IoP-Knowhow at #WirvsVirus“-Hackathon

30/03/2020
  Moritz Kröger Copyright: © privat

What do you do when your weekend arrangements only allow you to stay in your own home or when you are not working on site for medical purposes? Quite simply, you committ yourself to @home and fighting the corona pandemic. Some researchers of the Cluster of Excellence “Internet of Production” (IoP), among others, have shown what such an act of involvement may look like on the weekend from March 20 to 22, 2020. In cooperation with more than 42,000 people, the task at hand was probably the largest Hackathon of all times to date, searching for technical solutions in the fight against Corona and to develop those solutions together.

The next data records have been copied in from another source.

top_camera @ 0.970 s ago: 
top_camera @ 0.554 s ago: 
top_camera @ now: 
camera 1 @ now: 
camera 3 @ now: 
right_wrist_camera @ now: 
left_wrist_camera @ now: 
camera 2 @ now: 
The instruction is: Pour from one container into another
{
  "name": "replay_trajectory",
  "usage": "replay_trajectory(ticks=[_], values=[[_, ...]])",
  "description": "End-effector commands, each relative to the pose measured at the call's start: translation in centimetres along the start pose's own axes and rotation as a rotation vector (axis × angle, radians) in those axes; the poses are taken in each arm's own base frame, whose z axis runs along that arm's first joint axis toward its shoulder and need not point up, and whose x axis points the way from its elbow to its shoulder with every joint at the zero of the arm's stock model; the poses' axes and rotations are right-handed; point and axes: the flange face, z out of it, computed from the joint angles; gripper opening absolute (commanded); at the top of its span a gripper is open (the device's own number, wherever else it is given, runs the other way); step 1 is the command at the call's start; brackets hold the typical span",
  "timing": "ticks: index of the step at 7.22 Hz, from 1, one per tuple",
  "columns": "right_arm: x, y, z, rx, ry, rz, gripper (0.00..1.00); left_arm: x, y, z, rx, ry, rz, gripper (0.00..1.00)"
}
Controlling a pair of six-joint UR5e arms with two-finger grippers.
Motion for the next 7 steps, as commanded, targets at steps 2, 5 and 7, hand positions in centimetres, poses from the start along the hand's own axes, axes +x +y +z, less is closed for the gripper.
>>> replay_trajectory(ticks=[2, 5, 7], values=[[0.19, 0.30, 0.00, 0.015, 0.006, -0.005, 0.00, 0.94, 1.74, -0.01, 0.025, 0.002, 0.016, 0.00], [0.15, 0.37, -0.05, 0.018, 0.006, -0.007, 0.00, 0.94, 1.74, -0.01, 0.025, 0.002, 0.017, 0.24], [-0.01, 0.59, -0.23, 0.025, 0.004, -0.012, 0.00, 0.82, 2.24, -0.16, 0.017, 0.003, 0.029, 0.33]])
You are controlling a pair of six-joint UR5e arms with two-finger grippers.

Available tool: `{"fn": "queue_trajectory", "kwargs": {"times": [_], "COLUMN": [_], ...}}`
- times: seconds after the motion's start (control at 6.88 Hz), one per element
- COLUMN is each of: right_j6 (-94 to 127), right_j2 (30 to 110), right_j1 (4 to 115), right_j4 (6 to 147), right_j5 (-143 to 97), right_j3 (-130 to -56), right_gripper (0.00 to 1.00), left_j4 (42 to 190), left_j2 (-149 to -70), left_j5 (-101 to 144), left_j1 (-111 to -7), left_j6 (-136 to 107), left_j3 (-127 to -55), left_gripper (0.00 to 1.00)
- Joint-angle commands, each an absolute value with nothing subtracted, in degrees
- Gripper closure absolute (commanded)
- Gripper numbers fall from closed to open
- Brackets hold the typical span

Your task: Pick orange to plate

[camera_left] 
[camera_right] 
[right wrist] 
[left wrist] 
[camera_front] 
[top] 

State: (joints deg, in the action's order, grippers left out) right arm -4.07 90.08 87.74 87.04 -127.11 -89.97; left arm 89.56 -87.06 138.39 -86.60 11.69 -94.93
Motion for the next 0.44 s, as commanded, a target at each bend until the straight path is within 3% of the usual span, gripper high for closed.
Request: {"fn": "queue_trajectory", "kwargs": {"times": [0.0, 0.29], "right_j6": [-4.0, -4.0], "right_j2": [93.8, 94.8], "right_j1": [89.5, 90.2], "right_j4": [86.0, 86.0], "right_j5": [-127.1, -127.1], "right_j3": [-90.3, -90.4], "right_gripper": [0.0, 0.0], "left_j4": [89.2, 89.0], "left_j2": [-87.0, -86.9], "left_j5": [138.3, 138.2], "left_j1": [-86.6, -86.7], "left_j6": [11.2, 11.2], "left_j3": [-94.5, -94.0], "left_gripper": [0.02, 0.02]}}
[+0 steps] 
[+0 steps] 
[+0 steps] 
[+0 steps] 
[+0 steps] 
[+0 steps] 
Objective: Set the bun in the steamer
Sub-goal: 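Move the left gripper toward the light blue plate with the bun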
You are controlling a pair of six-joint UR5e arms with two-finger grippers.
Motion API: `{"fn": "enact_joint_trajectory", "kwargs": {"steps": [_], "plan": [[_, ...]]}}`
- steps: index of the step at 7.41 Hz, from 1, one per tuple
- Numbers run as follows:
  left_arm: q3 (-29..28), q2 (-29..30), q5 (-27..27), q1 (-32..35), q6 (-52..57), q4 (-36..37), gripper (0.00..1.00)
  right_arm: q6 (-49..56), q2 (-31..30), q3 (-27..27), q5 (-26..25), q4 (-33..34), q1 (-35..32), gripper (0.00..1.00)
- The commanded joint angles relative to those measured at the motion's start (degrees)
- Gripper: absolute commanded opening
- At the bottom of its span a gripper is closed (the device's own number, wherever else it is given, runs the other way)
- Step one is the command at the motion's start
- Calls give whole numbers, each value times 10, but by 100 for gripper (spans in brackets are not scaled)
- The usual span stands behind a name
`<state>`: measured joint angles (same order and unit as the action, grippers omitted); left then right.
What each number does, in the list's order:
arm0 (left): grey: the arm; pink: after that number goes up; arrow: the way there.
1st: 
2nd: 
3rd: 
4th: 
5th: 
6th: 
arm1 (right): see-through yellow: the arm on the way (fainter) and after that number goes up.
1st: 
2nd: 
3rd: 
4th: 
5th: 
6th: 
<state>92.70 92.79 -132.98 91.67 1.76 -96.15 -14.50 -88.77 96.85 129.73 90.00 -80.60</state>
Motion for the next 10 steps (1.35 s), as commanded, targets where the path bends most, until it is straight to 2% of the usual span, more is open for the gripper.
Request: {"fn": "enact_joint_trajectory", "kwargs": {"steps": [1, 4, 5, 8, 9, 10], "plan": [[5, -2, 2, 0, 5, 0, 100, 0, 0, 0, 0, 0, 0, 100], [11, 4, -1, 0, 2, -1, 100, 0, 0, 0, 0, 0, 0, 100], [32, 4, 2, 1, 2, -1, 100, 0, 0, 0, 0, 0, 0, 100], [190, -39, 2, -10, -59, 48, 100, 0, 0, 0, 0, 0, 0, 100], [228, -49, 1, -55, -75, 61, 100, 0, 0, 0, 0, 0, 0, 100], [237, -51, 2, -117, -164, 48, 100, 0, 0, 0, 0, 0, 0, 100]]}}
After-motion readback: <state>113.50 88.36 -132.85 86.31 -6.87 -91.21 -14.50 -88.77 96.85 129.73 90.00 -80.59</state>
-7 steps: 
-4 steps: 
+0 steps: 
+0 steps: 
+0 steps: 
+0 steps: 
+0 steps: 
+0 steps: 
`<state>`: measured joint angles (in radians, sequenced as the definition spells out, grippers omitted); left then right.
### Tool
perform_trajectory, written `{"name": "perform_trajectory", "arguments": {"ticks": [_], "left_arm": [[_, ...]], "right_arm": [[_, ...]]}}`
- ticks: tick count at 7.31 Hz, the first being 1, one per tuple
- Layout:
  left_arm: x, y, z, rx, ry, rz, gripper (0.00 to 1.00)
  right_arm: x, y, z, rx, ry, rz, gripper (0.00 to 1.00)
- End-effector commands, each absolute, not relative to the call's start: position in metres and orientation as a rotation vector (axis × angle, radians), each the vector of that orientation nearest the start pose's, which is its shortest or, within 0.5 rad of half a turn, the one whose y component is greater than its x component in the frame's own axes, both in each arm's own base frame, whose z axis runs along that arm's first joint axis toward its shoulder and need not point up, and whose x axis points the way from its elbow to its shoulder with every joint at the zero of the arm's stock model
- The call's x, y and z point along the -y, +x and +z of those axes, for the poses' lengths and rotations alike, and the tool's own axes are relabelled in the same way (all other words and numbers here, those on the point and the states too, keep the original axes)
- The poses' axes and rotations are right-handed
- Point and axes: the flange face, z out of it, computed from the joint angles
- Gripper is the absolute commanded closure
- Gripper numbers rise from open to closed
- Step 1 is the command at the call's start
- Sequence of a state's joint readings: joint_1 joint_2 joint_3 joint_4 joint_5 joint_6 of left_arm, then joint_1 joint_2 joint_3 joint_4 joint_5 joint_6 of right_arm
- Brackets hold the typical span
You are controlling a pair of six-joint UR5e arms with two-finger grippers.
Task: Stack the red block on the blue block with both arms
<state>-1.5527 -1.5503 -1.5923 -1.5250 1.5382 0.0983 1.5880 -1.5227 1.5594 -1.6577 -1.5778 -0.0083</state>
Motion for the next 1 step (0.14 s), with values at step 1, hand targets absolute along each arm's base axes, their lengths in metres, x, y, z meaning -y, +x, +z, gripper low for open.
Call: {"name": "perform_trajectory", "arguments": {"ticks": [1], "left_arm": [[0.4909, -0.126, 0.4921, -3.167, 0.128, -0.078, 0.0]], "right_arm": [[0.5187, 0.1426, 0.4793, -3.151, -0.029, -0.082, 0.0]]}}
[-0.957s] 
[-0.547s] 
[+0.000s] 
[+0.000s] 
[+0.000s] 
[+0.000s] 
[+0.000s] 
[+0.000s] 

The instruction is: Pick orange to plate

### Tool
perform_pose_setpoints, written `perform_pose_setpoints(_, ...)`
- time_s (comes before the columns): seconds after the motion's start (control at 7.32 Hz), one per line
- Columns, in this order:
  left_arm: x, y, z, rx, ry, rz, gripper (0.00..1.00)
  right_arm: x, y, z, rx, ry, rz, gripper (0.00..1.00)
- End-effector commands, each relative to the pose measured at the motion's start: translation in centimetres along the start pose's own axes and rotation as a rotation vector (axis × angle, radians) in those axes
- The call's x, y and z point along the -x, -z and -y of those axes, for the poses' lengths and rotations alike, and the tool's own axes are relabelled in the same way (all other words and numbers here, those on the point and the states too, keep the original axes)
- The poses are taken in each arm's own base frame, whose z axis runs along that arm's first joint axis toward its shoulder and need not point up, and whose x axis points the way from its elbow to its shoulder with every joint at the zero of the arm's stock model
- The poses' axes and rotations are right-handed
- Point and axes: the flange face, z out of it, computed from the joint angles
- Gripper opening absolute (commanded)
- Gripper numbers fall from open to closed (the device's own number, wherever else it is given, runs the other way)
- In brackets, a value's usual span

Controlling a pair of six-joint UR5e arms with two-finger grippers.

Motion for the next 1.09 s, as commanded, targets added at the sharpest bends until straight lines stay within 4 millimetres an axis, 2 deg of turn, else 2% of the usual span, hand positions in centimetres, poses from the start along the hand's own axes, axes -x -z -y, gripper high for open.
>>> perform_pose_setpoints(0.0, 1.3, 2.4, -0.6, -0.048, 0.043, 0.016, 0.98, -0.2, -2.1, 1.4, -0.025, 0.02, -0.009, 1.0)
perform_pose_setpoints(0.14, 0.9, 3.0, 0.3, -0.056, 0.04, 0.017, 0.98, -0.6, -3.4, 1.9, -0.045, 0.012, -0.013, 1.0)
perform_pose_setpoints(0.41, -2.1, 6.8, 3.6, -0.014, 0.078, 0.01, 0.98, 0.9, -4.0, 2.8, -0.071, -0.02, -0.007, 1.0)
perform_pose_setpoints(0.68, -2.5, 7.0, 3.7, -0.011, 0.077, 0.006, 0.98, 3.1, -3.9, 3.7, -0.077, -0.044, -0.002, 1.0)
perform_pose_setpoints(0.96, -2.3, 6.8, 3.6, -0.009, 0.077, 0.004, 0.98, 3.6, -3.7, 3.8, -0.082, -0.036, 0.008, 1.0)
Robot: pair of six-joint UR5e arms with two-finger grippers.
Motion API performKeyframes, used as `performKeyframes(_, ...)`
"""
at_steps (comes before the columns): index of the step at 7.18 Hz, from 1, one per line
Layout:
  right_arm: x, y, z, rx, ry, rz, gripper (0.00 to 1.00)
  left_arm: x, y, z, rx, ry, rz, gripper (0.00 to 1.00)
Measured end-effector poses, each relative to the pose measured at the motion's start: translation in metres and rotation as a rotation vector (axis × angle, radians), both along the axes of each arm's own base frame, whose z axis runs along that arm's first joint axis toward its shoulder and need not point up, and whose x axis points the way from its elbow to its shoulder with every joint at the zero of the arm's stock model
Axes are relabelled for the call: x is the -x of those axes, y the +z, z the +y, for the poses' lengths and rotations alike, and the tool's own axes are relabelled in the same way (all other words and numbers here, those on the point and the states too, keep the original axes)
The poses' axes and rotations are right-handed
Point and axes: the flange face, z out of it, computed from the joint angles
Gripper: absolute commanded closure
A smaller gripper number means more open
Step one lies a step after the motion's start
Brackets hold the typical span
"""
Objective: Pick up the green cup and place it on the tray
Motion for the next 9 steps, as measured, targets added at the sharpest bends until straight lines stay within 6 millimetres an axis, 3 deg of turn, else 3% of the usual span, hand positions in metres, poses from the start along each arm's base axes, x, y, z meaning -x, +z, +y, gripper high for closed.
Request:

Moritz Kröger is one of them, he works as a research assistant at the Chair for Laser Technology (LLT) and is very involved in the “webification” of plant technology in the Cluster of Excellence research. "I only found out about the hackathon at short notice on Friday afternoon and found the idea very interesting and thought I could help out quite well," said Kröger. Without further ado, the weekend task was tackled on the home PC and the experiment commenced.Katrin Schilling from the Machine Tool Laboratory (WZL) and computer scientist Lars Gleim from the Chair of Computer Science 5 (DBIS), who both work as part of the Cluster of Excellence on various research projects relating to the digitization of tomorrow's production, did the same.

 
  Zahlen Copyright: © https://wirvsvirushackathon.org/

Katrin Schilling also appraises the project as extremely positive. “I just signed up and hoped that something from the cluster context could be added. But with so many people and so many projects, it wasn't that easy.” After all, she spontaneously signed up for the next best request that worked. “Someone was looking for Unity developers for a children's app and less than half an hour later we were right in the middle of working on it and producing content,” says Schilling enthusiastically. “The general mood was really cool: the team explained what the projct was about and asked the first questions. In other situations you often have a long start-up phase or a competitive mindset, that was really not the case here and so everyone was in productive mode very quickly - everyone could contribute with what he had.”

 
  Lars Gleim Copyright: © Anja Wassong

The variety of projects from the total of 1924 ideas providers was impressive - and made the selection difficult

Lars Gleim promptly started the hackathon project with two projects. Together with Moritz Kröger, the two chose one of the numerous video chats to choose a project that was exciting for them and suddenly found themselves in a call with 40 strangers and quickly planned a software together. “My own research focus is on inter-organizational data exchange. So theoretically, it was a good fit for the project Moritz and I worked on together,” explains Gleim. In fact, this was about a simpler development of a centrally operated platform solution (i.e. a single web application in real terms), which should accelerate the flow of information between doctors, test centers, health authorities and other institutes (e.g. RKI). Current, nationwide information should therefore be available in real time at all times.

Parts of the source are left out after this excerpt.